В противовес этому выводу или в дополнение к нему я замечал: «Отсутствие мира не есть война. Благодаря источнику энергии, который до сих пор не был известен или не использовался, открывается, в нормальных условиях, эпоха в военном искусстве и одновременно — во всей цивилизации. Но между испытанием и доработкой нового оружия проходит время. Никто не знает, является ли атомная бомба абсолютным оружием или, когда станет таковым, окажется ли оно способным само по себе принудить противника к капитуляции. Этим объясняется нынешнее равновесие, хрупкость которого не исключает его продолжительности».
Является ли Сталин новым Гитлером? «Национал-социалистической идеологии суждено было погибнуть вместе со своим основоположником, коммунистическая идеология родилась раньше того, кто является на какой-то срок самым могущественным, если не самым признанным, ее выразителем, и она его переживет. Империализм Сталина не менее чрезмерен, чем империализм Гитлера, он менее нетерпелив».
Две последние части книги, «Французский раскол» и «Реформы», вызвали больше споров собственно партийного характера, ибо я четко заявлял о себе как о стороннике РПФ, иначе говоря, голлизма. На страницах газеты «Монд» Морис Дюверже попытался доказать, что я в глубине души не являюсь настоящим голлистом — в этом он не ошибался. В предисловии книги я заявил, что выступаю с партийных позиций, а не как ученый. Дюверже ответил мне, что считает «Великий Раскол» произведением научным, своего рода учебником по современной политической социологии, и что «Арон как человек партии не находится на высоте человека науки: этот прекрасный социолог является плохим партийцем… Ему недостает не только искренности, но и просто веры».
Критика это или похвала? Не знаю. Но разве я претендовал когда-нибудь приобрести достоинства хорошего приверженца партии! Однако можно ли по прошествии времени сказать, что события подтвердили главное возражение г-на Дюверже? Возможен ли демократический голлизм, спрашивал он. На его взгляд, вся книга представляла попытку доказать, что умеренный голлизм возможен, сам же Дюверже такую возможность отрицал.
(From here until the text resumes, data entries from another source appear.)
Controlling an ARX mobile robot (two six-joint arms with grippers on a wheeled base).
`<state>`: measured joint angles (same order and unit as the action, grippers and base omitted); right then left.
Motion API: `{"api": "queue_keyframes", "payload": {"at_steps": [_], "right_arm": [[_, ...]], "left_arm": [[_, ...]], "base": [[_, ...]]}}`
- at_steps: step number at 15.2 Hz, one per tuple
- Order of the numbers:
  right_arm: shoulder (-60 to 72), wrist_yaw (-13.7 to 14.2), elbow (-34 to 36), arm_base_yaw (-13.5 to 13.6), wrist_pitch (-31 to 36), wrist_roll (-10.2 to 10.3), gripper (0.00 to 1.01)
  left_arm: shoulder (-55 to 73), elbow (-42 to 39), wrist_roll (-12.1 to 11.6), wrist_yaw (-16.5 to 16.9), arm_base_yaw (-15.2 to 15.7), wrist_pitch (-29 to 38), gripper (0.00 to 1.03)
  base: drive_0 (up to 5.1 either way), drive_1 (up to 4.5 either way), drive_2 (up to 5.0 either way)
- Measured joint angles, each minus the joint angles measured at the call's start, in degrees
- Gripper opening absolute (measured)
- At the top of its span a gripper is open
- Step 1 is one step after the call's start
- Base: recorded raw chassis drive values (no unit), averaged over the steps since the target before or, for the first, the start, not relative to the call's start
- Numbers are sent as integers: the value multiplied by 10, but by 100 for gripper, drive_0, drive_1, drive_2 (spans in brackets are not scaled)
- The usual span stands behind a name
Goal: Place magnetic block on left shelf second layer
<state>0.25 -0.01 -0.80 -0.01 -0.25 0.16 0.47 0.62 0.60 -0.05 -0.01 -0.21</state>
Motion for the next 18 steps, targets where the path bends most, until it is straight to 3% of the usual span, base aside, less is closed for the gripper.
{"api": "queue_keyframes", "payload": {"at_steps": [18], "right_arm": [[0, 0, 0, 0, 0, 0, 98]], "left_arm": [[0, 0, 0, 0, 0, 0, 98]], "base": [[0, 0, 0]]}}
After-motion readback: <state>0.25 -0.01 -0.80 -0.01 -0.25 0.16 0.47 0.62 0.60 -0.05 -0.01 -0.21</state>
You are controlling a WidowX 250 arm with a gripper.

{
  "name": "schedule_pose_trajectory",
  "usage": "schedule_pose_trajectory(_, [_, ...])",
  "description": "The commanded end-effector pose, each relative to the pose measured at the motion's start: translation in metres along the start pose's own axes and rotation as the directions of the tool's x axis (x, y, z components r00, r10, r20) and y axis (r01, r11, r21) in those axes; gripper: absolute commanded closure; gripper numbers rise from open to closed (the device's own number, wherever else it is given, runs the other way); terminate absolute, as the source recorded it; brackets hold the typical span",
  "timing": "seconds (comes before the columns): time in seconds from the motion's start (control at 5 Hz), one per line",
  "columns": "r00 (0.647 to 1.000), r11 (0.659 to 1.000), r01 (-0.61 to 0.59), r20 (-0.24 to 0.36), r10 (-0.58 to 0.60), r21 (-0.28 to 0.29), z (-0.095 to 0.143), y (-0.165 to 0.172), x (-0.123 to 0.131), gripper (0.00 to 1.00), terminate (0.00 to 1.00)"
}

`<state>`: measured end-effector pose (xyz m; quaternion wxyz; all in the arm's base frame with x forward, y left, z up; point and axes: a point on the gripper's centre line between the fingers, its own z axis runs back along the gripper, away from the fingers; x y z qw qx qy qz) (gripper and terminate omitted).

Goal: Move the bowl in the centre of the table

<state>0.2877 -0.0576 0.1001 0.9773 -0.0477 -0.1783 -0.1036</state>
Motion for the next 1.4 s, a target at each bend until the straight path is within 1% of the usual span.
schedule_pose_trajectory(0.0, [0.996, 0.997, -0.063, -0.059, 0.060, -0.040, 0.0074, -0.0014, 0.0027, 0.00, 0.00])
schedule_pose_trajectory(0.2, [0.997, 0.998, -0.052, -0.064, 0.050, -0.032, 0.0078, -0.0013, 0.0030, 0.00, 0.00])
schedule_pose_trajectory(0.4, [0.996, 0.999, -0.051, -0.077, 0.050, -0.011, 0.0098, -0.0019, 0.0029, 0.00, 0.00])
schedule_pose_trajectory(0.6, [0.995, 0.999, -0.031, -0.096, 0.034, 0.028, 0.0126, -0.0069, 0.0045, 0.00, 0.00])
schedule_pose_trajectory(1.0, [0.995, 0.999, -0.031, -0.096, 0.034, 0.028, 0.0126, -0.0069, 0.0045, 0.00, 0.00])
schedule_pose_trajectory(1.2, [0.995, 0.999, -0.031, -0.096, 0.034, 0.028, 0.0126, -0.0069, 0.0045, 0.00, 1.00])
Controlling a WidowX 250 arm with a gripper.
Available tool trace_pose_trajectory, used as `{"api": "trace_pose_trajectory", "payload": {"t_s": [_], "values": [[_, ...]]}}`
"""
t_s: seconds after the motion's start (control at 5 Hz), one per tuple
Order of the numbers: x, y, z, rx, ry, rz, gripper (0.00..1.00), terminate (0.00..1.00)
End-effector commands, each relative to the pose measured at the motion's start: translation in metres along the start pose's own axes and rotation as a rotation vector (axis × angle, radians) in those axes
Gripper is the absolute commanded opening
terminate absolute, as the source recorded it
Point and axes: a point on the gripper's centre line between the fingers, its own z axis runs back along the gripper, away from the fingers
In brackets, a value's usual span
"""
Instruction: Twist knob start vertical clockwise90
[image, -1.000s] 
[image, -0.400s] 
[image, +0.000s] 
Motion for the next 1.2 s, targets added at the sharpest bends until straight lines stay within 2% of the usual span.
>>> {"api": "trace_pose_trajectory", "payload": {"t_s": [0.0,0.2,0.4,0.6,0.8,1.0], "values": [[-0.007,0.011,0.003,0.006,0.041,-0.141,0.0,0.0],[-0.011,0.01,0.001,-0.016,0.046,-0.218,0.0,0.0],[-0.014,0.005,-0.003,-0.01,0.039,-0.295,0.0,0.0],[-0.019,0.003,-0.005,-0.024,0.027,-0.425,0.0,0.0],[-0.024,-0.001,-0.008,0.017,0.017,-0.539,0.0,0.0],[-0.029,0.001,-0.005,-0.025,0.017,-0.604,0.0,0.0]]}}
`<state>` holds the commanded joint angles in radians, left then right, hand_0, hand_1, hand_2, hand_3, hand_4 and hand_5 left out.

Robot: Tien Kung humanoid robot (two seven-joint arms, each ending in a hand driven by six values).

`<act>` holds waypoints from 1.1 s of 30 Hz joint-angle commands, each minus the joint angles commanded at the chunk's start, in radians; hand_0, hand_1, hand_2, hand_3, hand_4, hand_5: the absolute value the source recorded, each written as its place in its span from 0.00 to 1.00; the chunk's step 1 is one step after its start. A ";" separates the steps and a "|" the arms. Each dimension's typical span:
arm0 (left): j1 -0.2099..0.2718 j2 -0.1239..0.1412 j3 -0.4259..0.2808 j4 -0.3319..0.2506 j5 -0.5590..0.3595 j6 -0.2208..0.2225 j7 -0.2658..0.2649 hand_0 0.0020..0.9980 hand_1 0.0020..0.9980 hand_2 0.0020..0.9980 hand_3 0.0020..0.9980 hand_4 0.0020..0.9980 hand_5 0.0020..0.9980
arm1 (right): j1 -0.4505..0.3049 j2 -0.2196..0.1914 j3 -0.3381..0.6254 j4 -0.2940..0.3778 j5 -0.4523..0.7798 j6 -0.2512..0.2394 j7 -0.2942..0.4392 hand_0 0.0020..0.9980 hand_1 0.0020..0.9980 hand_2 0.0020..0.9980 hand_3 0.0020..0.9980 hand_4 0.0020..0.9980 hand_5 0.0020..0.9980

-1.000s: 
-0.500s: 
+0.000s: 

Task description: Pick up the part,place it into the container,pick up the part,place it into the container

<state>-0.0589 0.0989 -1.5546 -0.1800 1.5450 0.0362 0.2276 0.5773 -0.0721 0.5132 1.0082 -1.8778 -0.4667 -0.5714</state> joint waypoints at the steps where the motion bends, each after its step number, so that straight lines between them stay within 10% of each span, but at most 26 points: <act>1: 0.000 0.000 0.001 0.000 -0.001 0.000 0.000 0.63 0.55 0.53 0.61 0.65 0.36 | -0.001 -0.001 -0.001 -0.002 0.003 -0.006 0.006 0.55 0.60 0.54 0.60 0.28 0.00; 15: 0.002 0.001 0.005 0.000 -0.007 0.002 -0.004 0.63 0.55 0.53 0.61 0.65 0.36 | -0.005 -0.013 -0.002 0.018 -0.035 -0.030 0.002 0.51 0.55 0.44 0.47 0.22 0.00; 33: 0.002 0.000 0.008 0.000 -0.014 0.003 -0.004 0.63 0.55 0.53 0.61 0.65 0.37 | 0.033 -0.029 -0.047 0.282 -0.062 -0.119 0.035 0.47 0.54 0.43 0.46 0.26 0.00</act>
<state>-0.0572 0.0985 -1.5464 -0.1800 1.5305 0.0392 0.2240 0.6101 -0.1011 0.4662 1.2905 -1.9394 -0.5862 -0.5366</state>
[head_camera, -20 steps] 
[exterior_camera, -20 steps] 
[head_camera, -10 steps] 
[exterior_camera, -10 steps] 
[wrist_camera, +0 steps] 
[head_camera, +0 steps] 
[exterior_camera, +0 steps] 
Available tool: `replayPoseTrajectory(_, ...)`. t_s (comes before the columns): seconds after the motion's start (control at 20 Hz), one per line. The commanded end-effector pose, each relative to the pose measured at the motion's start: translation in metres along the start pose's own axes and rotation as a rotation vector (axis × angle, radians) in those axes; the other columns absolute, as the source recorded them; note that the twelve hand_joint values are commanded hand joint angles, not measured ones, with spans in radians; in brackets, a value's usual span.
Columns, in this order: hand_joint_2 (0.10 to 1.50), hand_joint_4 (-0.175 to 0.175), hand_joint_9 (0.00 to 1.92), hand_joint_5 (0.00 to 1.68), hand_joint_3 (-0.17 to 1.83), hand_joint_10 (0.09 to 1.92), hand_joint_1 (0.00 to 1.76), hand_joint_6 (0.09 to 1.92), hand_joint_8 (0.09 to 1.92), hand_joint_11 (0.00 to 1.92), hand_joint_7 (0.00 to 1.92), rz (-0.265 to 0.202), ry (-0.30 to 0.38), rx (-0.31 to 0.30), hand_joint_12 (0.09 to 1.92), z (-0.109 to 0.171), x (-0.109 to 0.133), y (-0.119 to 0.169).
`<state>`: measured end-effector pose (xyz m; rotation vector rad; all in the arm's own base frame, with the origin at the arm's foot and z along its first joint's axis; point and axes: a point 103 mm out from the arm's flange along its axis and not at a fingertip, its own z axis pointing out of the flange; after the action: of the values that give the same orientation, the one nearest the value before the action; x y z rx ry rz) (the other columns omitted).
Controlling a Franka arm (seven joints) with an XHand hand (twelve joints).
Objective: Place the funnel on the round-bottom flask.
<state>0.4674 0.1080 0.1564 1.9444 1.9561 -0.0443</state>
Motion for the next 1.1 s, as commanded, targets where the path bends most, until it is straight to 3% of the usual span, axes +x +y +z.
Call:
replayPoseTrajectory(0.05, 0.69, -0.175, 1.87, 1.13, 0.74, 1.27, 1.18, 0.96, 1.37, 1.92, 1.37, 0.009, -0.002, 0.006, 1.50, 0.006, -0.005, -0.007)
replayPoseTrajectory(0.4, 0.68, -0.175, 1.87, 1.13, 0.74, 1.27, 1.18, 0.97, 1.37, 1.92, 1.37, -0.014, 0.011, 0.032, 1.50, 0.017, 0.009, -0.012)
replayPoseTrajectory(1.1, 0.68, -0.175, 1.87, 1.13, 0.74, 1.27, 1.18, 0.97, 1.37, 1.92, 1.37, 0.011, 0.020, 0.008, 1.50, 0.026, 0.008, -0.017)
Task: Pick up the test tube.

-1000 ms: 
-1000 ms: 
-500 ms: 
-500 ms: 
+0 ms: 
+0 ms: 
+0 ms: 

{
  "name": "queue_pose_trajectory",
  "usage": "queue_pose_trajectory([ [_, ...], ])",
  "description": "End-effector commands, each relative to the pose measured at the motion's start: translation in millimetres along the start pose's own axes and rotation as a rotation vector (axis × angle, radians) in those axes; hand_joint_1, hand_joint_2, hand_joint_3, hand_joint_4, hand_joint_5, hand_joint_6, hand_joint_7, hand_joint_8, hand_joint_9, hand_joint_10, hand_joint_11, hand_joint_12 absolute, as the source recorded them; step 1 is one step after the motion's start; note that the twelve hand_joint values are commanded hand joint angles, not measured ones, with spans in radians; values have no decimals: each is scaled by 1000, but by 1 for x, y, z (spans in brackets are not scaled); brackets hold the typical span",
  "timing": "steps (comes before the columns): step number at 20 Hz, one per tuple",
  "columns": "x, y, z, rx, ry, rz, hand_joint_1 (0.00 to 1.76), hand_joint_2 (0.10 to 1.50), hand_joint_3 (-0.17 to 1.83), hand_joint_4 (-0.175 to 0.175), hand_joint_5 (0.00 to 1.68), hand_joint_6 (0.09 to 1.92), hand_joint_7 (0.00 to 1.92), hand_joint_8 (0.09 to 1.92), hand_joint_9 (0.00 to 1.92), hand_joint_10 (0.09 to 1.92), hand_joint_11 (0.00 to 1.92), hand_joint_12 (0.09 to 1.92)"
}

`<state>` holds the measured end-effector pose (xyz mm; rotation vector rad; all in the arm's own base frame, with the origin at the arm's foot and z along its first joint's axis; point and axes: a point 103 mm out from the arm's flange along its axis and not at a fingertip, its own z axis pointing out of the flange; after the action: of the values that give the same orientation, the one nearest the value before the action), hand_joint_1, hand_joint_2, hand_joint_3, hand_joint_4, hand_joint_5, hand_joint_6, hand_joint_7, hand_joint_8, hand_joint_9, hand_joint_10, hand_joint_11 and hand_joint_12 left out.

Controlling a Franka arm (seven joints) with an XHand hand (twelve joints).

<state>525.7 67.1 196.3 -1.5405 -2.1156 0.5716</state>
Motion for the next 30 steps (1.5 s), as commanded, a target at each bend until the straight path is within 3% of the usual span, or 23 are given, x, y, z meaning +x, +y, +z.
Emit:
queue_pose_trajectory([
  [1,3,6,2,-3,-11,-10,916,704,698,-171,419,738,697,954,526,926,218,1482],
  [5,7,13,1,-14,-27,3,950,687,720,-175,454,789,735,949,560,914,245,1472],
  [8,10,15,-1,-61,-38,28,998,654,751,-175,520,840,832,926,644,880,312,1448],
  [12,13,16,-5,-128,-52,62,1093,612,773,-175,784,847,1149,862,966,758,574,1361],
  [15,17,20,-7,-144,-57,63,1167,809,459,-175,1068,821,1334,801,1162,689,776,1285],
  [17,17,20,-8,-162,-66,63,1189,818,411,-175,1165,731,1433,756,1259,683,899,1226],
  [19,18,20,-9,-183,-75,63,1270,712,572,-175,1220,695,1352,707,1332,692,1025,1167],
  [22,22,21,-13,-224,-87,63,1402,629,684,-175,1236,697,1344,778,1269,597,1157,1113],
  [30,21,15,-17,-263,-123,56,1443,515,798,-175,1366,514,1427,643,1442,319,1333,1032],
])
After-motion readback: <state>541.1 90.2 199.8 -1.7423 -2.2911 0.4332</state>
В одном он был прав: если стиль политического движения гораздо лучше программы определяет его истинную природу, то не отделяла ли пропасть голлизм генерала де Голля от голлизма «Великого Раскола»? Возможно, но, по определению, стиль харизматического вождя не походит на стиль аналитика. Поскольку РПФ потерпела неудачу, вопрос остается открытым. Но в 1958 году голлизм пришел к власти вместе с генералом де Голлем, без РПФ, и режим оказался похожим на умеренный голлизм, который политолог заранее считал невозможным, обреченным на восхождение к вершинам авторитаризма.
Ближе к концу книги, на последней странице главы «Интеллектуальная реформа», я писал: «За рамками кризиса [1948–1950 годы] мы вновь обнаружим несложные составляющие французской проблемы. Франция не смирится с авторитарным режимом, который в нашу эпоху в большей или меньшей степени перерождается в тоталитарный режим [140], но она не поднимется вновь, если даст себя увлечь в сумятицу беспомощного плюрализма. Восстановление Государства, устойчивость исполнительной власти, ограничение профессиональных организмов, улучшение административной техники и повышение экономической компетентности — все эти реформы вместе взятые, ни одна из которых не представляет собой ничего необыкновенного и не является самодостаточной, приблизили бы нас к цели, то есть к умеренному режиму власти [141]. Государство стало бы сильным, но отнюдь не всеохватывающим. Партии и профсоюзы обладали бы свободой, но не всемогуществом. Парламент осуществлял бы законодательную и контрольную функции, он отказался бы от управления. Экономика была бы ориентируемой, но не руководимой». Пятая республика вплоть до настоящего времени, то есть до 1981 года, походит на эту «утопию». Привела ли бы победа РПФ к такому же результату? Этого мы никогда не узнаем. Во всяком случае, в 1948 году мы могли предполагать пришествие умеренного голлизма, который занял бы место Четвертой республики, способной «в настоящей своей форме к сохранению, но лишенной способности к обновлению». Скажу также, что Конституция 1958 года, пересмотренная в 1962-м, оказалась гораздо более радикальной, чем та, о которой я помышлял, и повлекла за собой некоторые из социальных и экономических реформ, проведения которых я желал. Когда Генерал пришел к власти, никто не стал опасаться создания однопартийного режима.
Я не отказывался от сравнения с бонапартизмом, подобно тому, как это делал, хотя и с большей тревогой, когда-то в Лондоне, на страницах «Франс либр»: «Верно, что РПФ принадлежит к тому роду бонапартистских движений, которые возникали во Франции в прошлом веке, в период от Наполеона I до Буланже, включая эпоху Наполеона III, когда эта страна уставала от парламентского хаоса, поскольку реставрация монархии была исключена. На сей раз объединение вновь совершается вокруг человека, политический маршрут которого проходил от левого фланга к правому, который восстановил Республику до того, как собрал людей, в большинстве своем придерживающихся правых взглядов. Но от бонапартизма прошлого века РПФ отличается прежде всего личностью своего вождя. Генерал де Голль уже находился у власти. Если он и совершал ошибки, если управлял экономикой не лучше и не хуже тех, кто его сменил, то проявил столько же заботы о законности, сколько и о власти. Он не питал приязни к парламентариям и к их изощренности, но не большую приязнь испытывал к власти без границ и без правил. Режим, о котором он помышлял, ближе к президентской демократии, чем к деспотизму».